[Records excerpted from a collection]
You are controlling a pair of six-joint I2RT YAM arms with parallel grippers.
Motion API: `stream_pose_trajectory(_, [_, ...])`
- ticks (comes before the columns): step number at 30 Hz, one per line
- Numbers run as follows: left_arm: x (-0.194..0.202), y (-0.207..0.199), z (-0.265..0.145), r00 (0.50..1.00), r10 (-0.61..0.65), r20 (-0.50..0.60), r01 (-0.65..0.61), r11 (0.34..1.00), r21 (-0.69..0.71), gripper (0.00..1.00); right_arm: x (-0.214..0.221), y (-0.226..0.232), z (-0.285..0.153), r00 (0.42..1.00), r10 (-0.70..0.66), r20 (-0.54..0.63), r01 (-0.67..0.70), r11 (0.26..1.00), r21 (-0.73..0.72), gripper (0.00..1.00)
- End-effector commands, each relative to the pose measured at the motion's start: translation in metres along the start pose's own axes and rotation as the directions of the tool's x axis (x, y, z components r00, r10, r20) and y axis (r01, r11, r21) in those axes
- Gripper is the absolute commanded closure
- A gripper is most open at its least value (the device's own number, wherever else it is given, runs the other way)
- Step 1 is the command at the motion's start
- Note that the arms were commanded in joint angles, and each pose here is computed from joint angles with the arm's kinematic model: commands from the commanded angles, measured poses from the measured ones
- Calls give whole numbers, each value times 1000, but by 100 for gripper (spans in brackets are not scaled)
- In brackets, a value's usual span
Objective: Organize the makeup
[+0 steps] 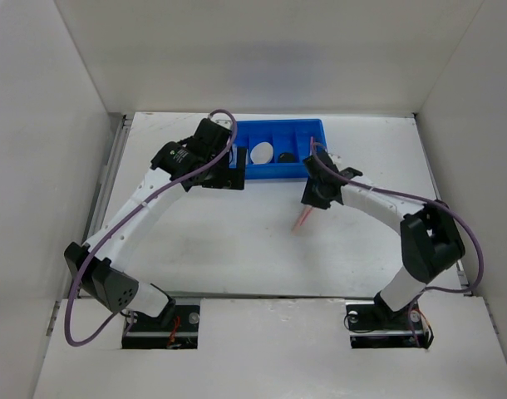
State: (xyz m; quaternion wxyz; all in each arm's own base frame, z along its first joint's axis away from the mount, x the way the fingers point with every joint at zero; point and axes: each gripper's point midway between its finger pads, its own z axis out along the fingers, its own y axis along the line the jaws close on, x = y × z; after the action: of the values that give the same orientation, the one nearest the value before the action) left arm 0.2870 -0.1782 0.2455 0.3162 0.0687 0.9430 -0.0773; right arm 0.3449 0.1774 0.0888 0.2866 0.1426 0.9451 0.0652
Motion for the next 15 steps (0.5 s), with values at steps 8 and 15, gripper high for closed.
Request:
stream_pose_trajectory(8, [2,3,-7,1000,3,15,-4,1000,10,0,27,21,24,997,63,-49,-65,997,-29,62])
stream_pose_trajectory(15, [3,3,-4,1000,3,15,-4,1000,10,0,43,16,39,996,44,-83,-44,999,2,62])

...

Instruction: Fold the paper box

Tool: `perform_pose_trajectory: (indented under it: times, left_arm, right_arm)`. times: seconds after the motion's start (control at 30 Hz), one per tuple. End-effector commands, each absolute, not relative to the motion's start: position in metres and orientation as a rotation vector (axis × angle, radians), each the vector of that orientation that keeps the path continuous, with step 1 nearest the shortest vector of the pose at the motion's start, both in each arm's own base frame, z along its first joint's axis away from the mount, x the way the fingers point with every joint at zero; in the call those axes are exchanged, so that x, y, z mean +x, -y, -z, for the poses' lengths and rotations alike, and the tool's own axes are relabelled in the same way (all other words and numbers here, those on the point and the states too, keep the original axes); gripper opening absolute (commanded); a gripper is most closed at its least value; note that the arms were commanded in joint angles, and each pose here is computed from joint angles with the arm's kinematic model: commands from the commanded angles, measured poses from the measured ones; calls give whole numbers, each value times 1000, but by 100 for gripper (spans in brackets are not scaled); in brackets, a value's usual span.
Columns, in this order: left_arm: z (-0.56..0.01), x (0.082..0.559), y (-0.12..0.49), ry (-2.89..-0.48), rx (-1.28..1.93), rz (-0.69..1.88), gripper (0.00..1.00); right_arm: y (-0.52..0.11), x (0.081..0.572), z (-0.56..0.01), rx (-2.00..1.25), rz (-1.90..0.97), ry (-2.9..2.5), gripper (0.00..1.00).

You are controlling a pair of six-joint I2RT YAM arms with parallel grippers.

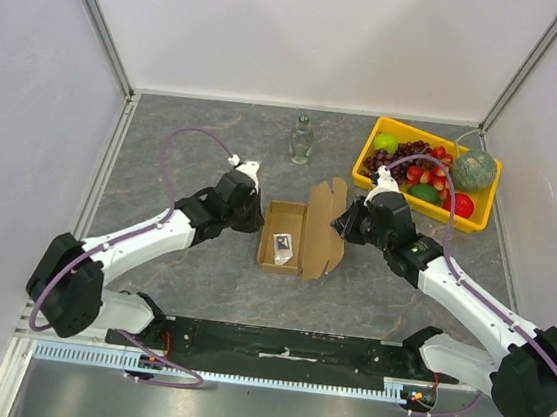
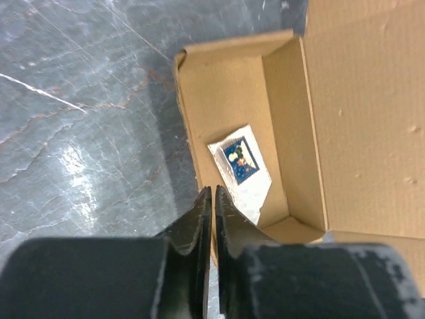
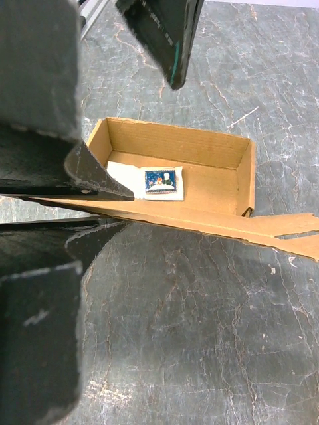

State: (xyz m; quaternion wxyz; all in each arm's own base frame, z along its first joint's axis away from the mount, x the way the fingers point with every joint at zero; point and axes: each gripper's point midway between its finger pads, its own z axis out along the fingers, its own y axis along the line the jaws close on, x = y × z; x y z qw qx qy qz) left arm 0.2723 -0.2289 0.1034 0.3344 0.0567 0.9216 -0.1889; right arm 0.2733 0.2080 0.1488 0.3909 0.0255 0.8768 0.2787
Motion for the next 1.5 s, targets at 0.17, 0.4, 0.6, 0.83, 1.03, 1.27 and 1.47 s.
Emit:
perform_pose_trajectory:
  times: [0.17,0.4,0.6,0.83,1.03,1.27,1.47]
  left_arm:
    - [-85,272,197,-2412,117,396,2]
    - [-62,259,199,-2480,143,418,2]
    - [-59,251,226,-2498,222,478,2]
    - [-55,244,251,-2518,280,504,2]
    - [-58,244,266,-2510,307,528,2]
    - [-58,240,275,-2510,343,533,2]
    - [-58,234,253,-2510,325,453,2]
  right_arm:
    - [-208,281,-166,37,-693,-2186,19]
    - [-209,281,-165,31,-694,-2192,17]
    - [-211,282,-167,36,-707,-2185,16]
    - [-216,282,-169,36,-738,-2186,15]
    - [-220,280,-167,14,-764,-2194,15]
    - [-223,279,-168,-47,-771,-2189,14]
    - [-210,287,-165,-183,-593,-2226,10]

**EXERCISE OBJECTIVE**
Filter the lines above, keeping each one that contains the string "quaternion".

**SOLUTION TO THE EXERCISE**
State: (xyz m; quaternion wxyz; all in each arm's own base frame, z along its first joint's axis away from the mount, x the way the fingers point with every joint at zero; point and axes: each gripper's point midway between its finger pads, its own z axis out along the fingers, its own y axis along the line the jaws close on, x = y × z; after the action: of the values that give the same orientation, the one nearest the value before the action) left arm 0.2870 -0.1782 0.2455 0.3162 0.0687 0.9430 -0.0773; right arm 0.3449 0.1774 0.0888 0.2866 0.1426 0.9451 0.0652
State: (xyz m; quaternion wxyz; all in each arm's own base frame, z along its first joint's axis away from the mount, x the way the fingers point with every joint at zero; point and axes: each gripper's point midway between its finger pads, its own z axis out along the fingers, its own y axis along the line the jaws close on, x = y × z; x y z qw qx qy qz) left arm 0.2723 -0.2289 0.1034 0.3344 0.0567 0.9216 -0.1889; right arm 0.2733 0.2080 0.1488 0.3909 0.0255 0.8768 0.2787

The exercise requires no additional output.